**Exercise directions**
Across the whole listing, copy out every line that includes the string "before".

**Given data**
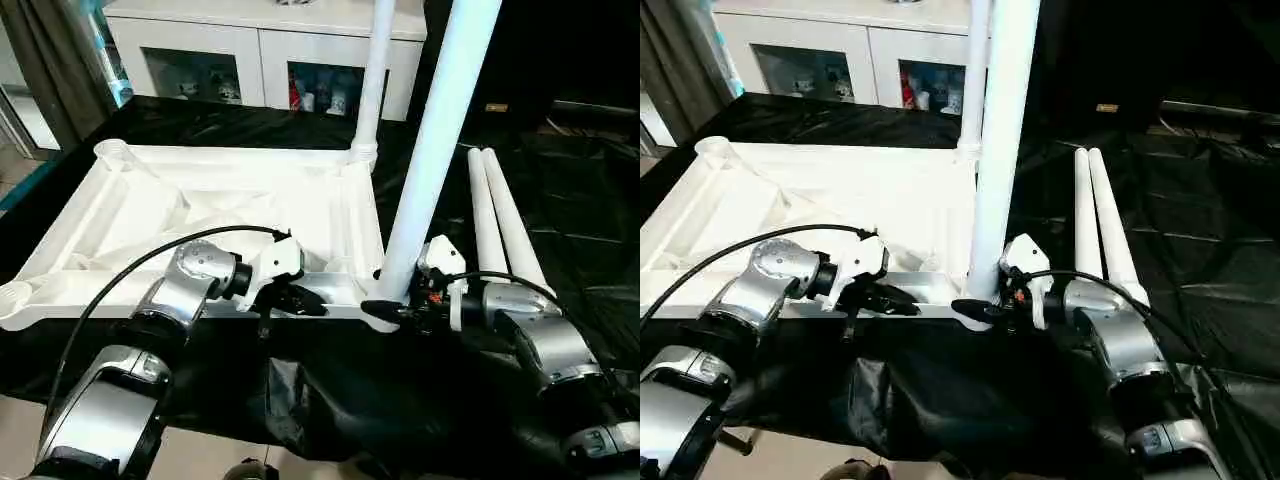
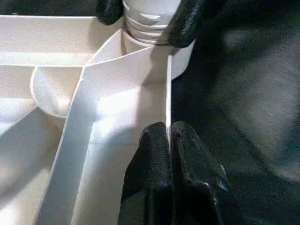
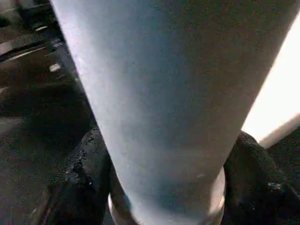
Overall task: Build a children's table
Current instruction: Rotate leg to tighten
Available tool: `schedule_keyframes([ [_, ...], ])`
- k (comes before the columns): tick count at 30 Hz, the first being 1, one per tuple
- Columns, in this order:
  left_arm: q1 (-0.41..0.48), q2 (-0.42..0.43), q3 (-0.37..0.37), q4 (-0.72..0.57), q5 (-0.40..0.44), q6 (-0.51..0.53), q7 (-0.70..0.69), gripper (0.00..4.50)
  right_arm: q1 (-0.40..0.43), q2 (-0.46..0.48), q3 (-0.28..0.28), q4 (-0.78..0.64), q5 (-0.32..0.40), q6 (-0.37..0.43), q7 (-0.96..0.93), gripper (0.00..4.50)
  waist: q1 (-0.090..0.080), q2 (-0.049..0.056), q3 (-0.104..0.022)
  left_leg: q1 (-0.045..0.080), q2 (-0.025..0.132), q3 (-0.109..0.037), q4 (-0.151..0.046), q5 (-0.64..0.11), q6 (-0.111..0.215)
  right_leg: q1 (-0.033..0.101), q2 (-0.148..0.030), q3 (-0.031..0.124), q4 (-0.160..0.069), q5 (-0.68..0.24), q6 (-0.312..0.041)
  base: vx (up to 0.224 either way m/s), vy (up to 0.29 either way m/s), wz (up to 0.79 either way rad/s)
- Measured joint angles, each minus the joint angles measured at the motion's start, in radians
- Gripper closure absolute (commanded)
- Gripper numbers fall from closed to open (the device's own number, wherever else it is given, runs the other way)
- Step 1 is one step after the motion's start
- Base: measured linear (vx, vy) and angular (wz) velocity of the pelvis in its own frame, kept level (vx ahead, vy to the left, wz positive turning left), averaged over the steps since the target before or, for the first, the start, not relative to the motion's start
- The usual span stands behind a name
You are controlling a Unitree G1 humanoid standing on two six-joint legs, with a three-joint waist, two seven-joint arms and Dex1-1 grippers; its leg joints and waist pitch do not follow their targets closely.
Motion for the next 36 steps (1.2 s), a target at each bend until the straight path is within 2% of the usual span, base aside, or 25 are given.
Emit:
schedule_keyframes([
  [3, -0.048, -0.069, 0.007, 0.066, 0.026, 0.035, 0.149, 4.5, -0.036, 0.095, -0.091, 0.089, -0.002, -0.005, -0.237, 1.8, -0.008, 0.0, 0.0, 0.001, -0.001, 0.0, 0.001, 0.0, 0.0, 0.0, -0.001, 0.001, -0.001, 0.001, -0.001, 0.0, 0.0, 0.0],
  [5, -0.064, -0.107, 0.008, 0.087, 0.035, 0.061, 0.231, 4.5, -0.062, 0.139, -0.128, 0.135, 0.001, -0.01, -0.36, 1.8, -0.01, 0.0, 0.0, 0.002, -0.001, 0.0, 0.001, 0.0, 0.0, 0.001, -0.001, 0.001, -0.001, 0.001, -0.002, 0.0, 0.0, 0.0],
  [9, -0.102, -0.177, 0.016, 0.142, 0.052, 0.098, 0.364, 4.5, -0.112, 0.198, -0.167, 0.214, -0.016, -0.042, -0.56, 1.8, -0.01, 0.001, -0.001, 0.004, -0.001, 0.0, 0.0, 0.0, 0.0, 0.004, -0.001, 0.001, -0.001, 0.001, -0.002, 0.0, 0.0, 0.0],
  [12, -0.118, -0.197, 0.022, 0.172, 0.054, 0.101, 0.411, 4.5, -0.15, 0.227, -0.183, 0.269, -0.049, -0.069, -0.629, 1.8, -0.011, 0.003, -0.002, 0.005, -0.002, 0.0, 0.0, 0.0, 0.0, 0.004, -0.001, 0.001, -0.001, 0.001, -0.002, 0.0, 0.0, 0.0],
  [14, -0.12, -0.199, 0.025, 0.177, 0.055, 0.1, 0.412, 4.5, -0.155, 0.229, -0.184, 0.282, -0.053, -0.08, -0.63, 1.1, -0.011, 0.003, -0.002, 0.005, -0.001, 0.0, 0.0, 0.0, 0.0, 0.005, -0.001, 0.001, -0.001, 0.001, -0.002, 0.0, 0.0, 0.0],
  [16, -0.12, -0.196, 0.025, 0.175, 0.056, 0.1, 0.407, 4.5, -0.155, 0.229, -0.185, 0.287, -0.05, -0.09, -0.612, 1.08, -0.012, 0.002, -0.002, 0.005, -0.001, 0.0, 0.0, 0.0, 0.0, 0.005, -0.001, 0.001, -0.001, 0.002, -0.002, 0.0, 0.0, 0.0],
  [20, -0.12, -0.185, 0.029, 0.175, 0.055, 0.097, 0.392, 4.5, -0.155, 0.222, -0.186, 0.289, -0.046, -0.099, -0.552, 0.59, -0.016, 0.002, -0.001, 0.005, -0.001, 0.0, 0.0, 0.0, 0.0, 0.004, -0.001, 0.001, -0.001, 0.002, -0.002, 0.0, 0.0, 0.0],
  [25, -0.094, -0.121, 0.029, 0.145, 0.042, 0.051, 0.264, 4.5, -0.12, 0.132, -0.13, 0.247, -0.037, -0.105, -0.286, 0.59, -0.018, 0.002, -0.001, 0.005, -0.001, 0.0, -0.001, 0.0, 0.0, 0.003, -0.001, 0.0, -0.001, 0.002, -0.001, 0.0, 0.0, 0.0],
  [30, -0.047, -0.043, 0.018, 0.064, 0.017, 0.01, 0.06, 4.5, -0.078, 0.019, -0.049, 0.148, 0.002, -0.068, 0.011, 0.59, -0.003, 0.003, -0.001, 0.0, 0.0, 0.0, -0.002, 0.0, 0.0, -0.002, 0.0, -0.001, -0.001, 0.0, 0.001, 0.0, 0.0, 0.0],
  [36, -0.009, 0.017, 0.005, 0.004, -0.015, -0.001, -0.087, 4.5, -0.065, -0.03, -0.008, 0.103, 0.025, -0.061, 0.181, 0.59, 0.006, 0.002, 0.0, -0.002, 0.0, 0.0, 0.0, 0.0, 0.001, -0.003, 0.0, -0.001, -0.001, 0.0, 0.0, 0.0, 0.0, 0.0],
])
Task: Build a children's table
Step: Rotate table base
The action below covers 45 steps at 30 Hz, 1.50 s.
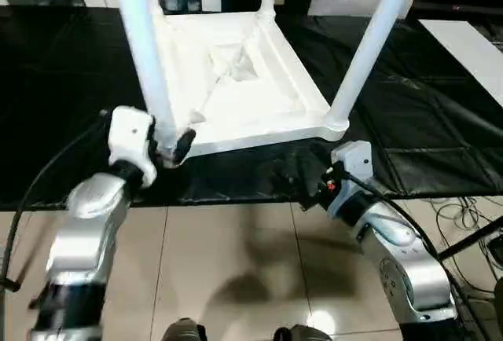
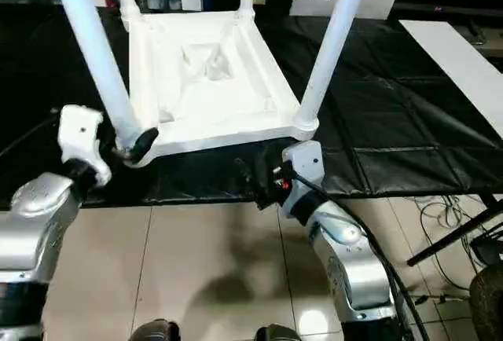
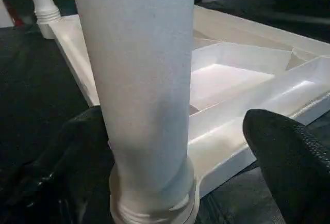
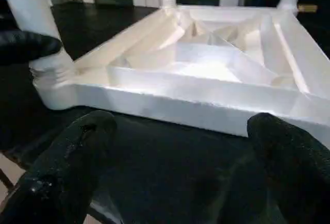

**Exercise response**
- k (comes before the columns): tick count at 30 Hz, the first being 1, one per tuple
- Base: measured linear (vx, vy) and angular (wz) velocity of the pelvis in its own frame, kept level (vx ahead, vy to the left, wz positive turning left), averaged over the steps since the target before or, for the first, the start, not relative to the motion's start

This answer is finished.